Task requirements
For this exercise, reproduce the records exactly as they stand and do not carry any images over.
****************************************
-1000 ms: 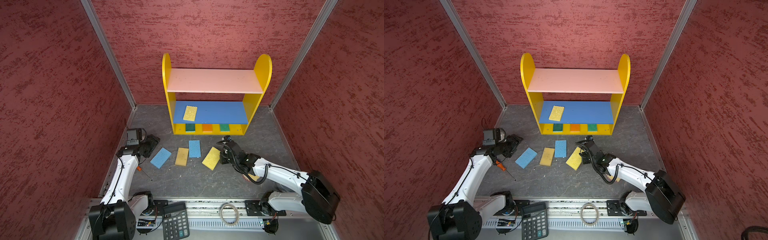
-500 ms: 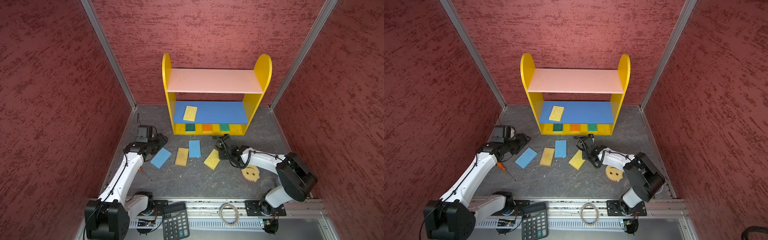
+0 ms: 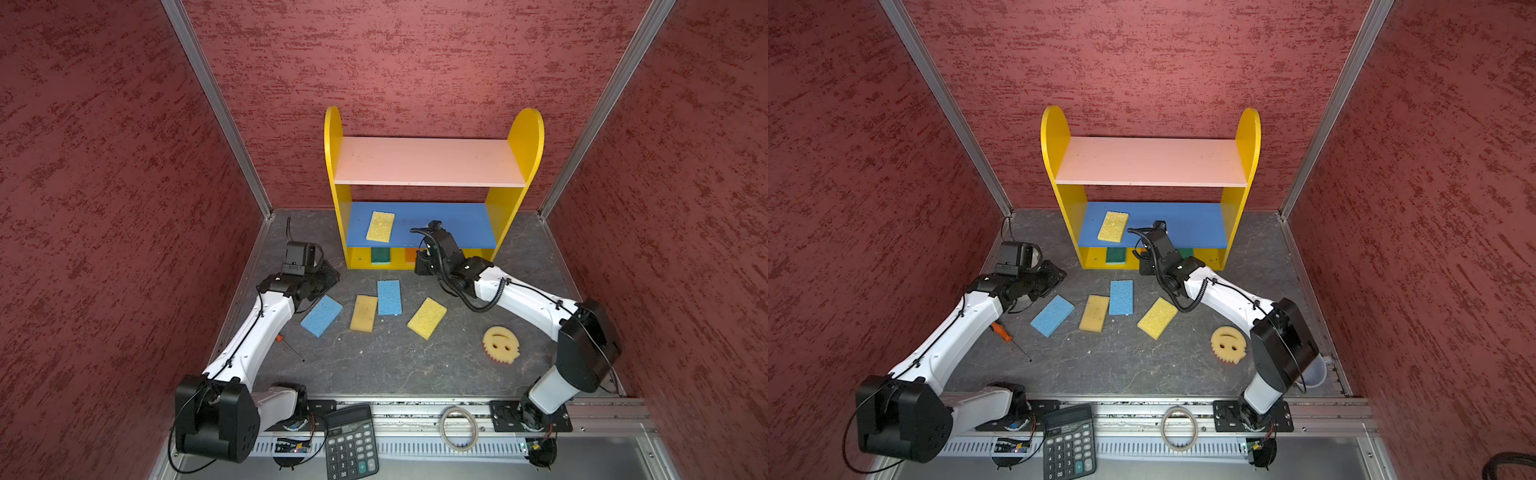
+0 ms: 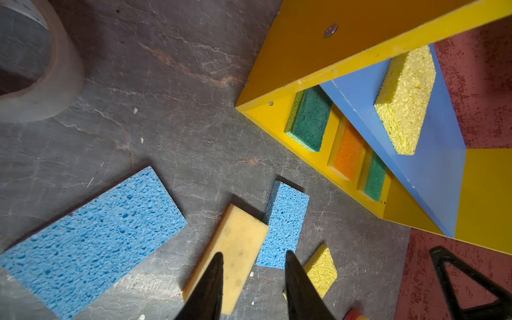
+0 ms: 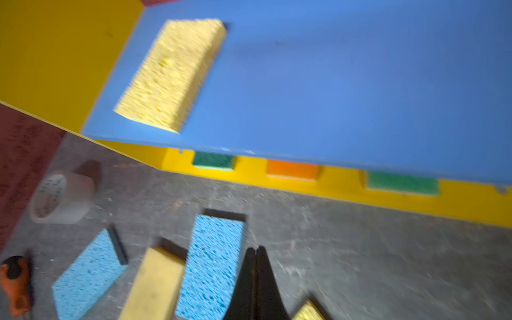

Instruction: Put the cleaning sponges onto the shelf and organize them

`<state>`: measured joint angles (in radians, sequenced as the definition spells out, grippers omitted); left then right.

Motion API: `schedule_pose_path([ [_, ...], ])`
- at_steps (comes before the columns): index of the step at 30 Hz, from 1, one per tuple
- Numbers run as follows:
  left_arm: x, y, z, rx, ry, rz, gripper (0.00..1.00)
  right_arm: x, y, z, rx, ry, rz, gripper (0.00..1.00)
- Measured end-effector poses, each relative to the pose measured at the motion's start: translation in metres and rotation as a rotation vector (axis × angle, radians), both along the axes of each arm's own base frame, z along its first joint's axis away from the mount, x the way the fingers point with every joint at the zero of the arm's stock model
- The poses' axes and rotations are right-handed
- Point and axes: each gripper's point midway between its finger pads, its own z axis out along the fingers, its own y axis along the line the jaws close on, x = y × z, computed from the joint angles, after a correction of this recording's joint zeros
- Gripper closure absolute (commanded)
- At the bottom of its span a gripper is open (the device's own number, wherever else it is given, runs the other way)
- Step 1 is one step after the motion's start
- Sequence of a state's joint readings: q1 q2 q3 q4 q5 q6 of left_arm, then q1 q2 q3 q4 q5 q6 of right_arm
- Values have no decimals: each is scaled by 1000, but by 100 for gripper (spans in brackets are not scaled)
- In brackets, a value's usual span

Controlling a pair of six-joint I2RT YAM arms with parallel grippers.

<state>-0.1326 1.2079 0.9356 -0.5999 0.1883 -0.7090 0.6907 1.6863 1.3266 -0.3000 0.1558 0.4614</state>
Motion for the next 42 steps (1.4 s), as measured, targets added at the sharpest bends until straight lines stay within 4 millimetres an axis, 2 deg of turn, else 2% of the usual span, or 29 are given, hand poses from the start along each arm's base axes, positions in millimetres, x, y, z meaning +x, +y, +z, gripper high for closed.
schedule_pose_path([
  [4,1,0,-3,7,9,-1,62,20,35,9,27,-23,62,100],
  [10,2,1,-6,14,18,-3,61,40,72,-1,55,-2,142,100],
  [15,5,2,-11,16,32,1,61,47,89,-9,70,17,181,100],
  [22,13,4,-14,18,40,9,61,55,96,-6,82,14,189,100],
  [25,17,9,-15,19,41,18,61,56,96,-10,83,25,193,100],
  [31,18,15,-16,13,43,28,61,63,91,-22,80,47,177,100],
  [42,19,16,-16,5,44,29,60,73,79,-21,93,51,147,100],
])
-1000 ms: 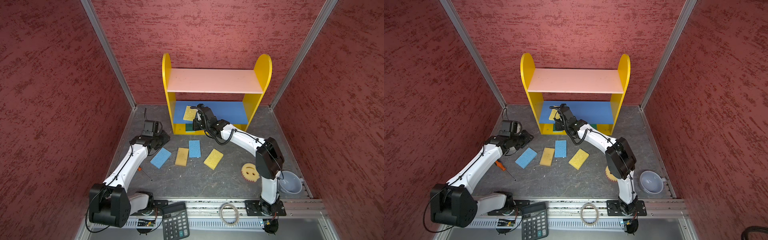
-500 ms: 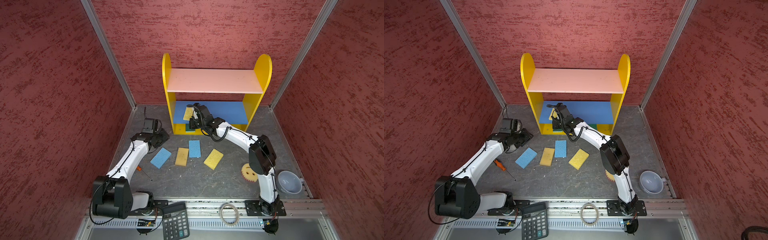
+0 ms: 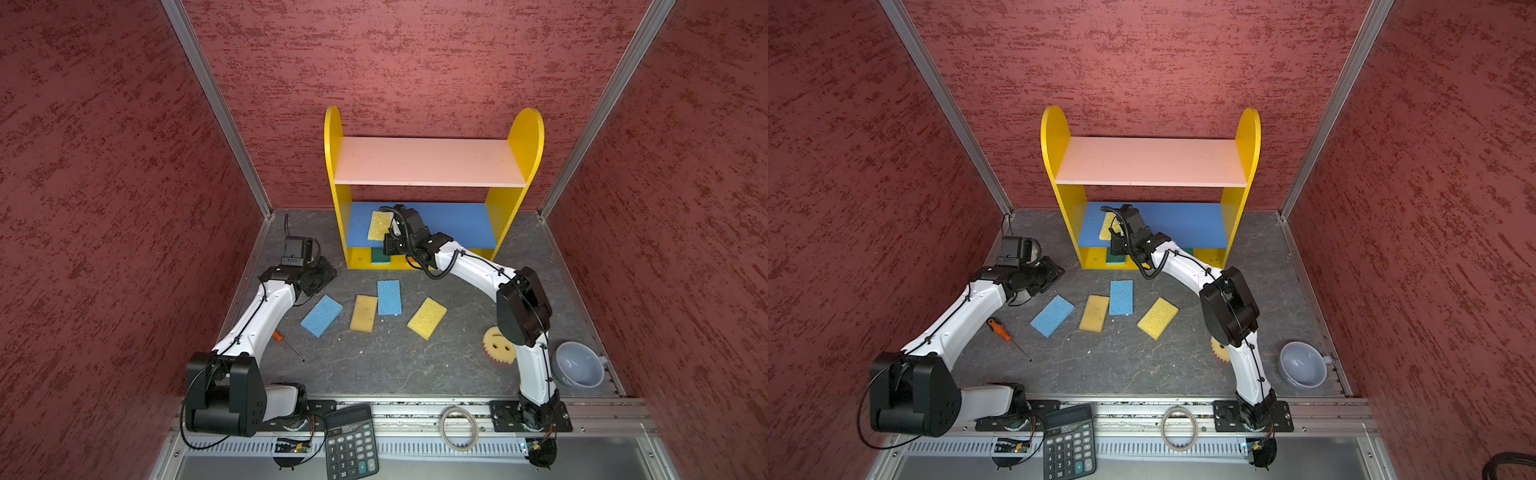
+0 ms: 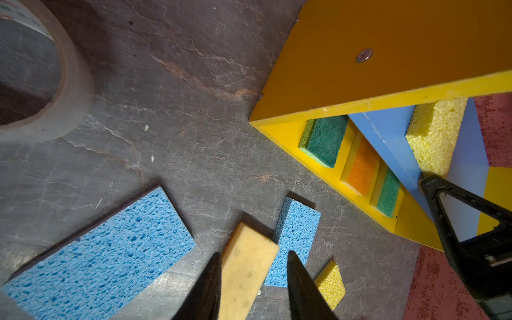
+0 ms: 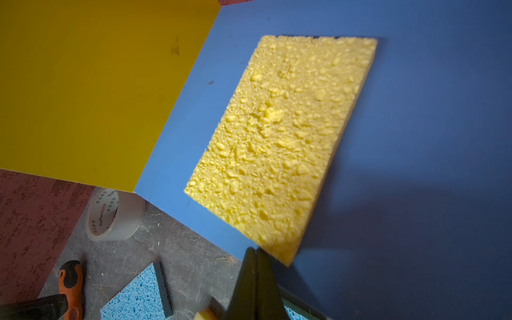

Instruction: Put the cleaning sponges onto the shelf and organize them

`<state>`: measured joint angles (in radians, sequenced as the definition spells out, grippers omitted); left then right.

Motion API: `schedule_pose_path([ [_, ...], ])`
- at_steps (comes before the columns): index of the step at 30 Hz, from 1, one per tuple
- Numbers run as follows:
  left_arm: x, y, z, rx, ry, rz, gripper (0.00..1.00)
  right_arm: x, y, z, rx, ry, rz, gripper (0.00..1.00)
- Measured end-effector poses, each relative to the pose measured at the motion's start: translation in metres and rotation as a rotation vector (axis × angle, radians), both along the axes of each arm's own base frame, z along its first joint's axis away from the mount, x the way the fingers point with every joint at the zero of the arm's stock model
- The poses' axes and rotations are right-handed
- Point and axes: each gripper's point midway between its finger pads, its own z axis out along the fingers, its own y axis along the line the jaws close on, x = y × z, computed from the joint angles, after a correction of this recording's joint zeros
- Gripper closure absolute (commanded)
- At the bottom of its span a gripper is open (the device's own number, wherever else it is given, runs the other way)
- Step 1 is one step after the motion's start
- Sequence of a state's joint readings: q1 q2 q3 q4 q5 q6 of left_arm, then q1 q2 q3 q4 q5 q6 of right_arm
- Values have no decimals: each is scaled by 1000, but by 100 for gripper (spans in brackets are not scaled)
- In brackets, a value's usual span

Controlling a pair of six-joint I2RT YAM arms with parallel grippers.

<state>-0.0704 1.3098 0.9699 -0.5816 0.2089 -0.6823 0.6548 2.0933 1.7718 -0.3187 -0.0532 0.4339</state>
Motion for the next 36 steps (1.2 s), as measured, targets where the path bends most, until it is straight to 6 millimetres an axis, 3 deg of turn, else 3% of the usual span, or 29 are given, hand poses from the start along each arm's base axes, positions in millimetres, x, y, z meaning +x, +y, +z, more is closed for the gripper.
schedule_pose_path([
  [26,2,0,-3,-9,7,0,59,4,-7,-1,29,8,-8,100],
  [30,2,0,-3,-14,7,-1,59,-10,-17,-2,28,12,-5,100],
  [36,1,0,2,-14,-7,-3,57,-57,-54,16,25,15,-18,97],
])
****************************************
Finished exercise
-1000 ms: 
-500 ms: 
+0 ms: 
+0 ms: 
+0 ms: 

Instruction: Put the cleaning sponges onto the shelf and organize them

`<state>`: measured joint angles (in radians, sequenced as the definition spells out, grippers omitted); left then right.

Motion API: `schedule_pose_path([ [_, ...], ])`
- at_steps (comes before the columns): index of the step at 30 Hz, from 1, one per tuple
- Numbers run as follows:
  left_arm: x, y, z, rx, ry, rz, gripper (0.00..1.00)
  right_arm: x, y, z, rx, ry, rz, gripper (0.00..1.00)
- Measured end-effector poses, each relative to the pose measured at the motion's start: translation in metres and rotation as a rotation vector (axis × angle, radians), both along the axes of each arm's own base frame, z along its first joint's axis away from the mount, x the way the fingers point with every joint at the zero of the arm's stock model
- The poses' axes and rotations are right-handed
- Point and axes: each gripper's point midway between its finger pads, its own z axis out along the fingers, its own y axis along the line the jaws close on, x = y × z, computed from the joint angles, after a correction of this recording's joint zeros
- Gripper closure absolute (commanded)
- At the bottom of its span a gripper is open (the device's own number, wherever else it is given, runs the other way)
- Step 1 is one step after the motion's start
- Sequence of a state's joint readings: q1 q2 q3 q4 q5 q6 of left_arm, then q1 q2 q3 q4 q5 q6 of right_arm
- Values have no decimals: each is scaled by 1000, but by 100 for gripper (spans in brackets are not scaled)
- In brackets, a value's usual span

Controlling a pair of six-joint I2RT YAM arms with parallel grippers.

<state>-0.1326 1.2079 0.9356 -0.5999 0.1883 -0.7090 0.6907 1.6863 1.3266 -0.3000 0.1558 0.4614</state>
Motion for the next 42 steps (1.4 s), as measured, targets added at the sharpest bends until straight lines stay within 4 millimetres an axis, 2 deg of turn, else 2% of the usual span, or 29 are given, hand poses from the start along each arm's base axes, positions in millimetres, x, y, z meaning +x, +y, +z, gripper high for closed.
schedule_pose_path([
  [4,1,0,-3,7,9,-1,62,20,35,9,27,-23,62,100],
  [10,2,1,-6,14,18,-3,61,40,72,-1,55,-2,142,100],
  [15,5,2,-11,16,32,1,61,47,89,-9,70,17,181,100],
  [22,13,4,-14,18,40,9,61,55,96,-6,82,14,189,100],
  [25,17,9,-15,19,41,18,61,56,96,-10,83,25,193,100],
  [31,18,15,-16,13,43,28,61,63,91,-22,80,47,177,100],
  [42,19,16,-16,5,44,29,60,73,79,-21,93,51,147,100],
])
-1000 ms: 
-500 ms: 
+0 ms: 
+0 ms: 
+0 ms: 

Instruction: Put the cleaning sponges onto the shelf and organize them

`<state>`: measured joint angles (in radians, sequenced as the definition spells out, grippers omitted); left then right.

Motion API: `schedule_pose_path([ [_, ...], ])`
- at_steps (comes before the columns): index of the step at 30 Hz, from 1, one per tuple
- Numbers run as follows:
  left_arm: x, y, z, rx, ry, rz, gripper (0.00..1.00)
  right_arm: x, y, z, rx, ry, rz, gripper (0.00..1.00)
- Measured end-effector poses, each relative to the pose measured at the motion's start: translation in metres and rotation as a rotation vector (axis × angle, radians), both along the axes of each arm's own base frame, z along its first joint's axis away from the mount, x the way the fingers point with every joint at the zero of the arm's stock model
- The poses' axes and rotations are right-handed
- Point and axes: each gripper's point midway between its finger pads, its own z axis out along the fingers, its own y axis along the line the jaws close on, x = y × z, computed from the joint angles, after a correction of this recording's joint zeros
- Gripper closure absolute (commanded)
- At the bottom of its span a gripper is open (the device's own number, wherever else it is given, runs the other way)
- Step 1 is one step after the motion's start
- Sequence of a state's joint readings: q1 q2 q3 q4 q5 q6 of left_arm, then q1 q2 q3 q4 q5 q6 of right_arm
- Values have no decimals: each is scaled by 1000, but by 100 for gripper (spans in brackets are not scaled)
- In brackets, a value's usual span

Controlling a pair of six-joint I2RT YAM arms with parallel grippers.

<state>-0.0704 1.3098 0.9699 -0.5816 0.2089 -0.6823 0.6548 2.0933 1.7718 -0.3187 -0.0532 0.4339</state>
Motion for the next 36 steps (1.2 s), as measured, targets where the path bends most, until it is straight to 6 millimetres an axis, 3 deg of turn, else 3% of the usual span, or 29 are given, hand poses from the start along each arm's base axes, positions in millimetres, x, y, z meaning +x, +y, +z, more is closed for the gripper.
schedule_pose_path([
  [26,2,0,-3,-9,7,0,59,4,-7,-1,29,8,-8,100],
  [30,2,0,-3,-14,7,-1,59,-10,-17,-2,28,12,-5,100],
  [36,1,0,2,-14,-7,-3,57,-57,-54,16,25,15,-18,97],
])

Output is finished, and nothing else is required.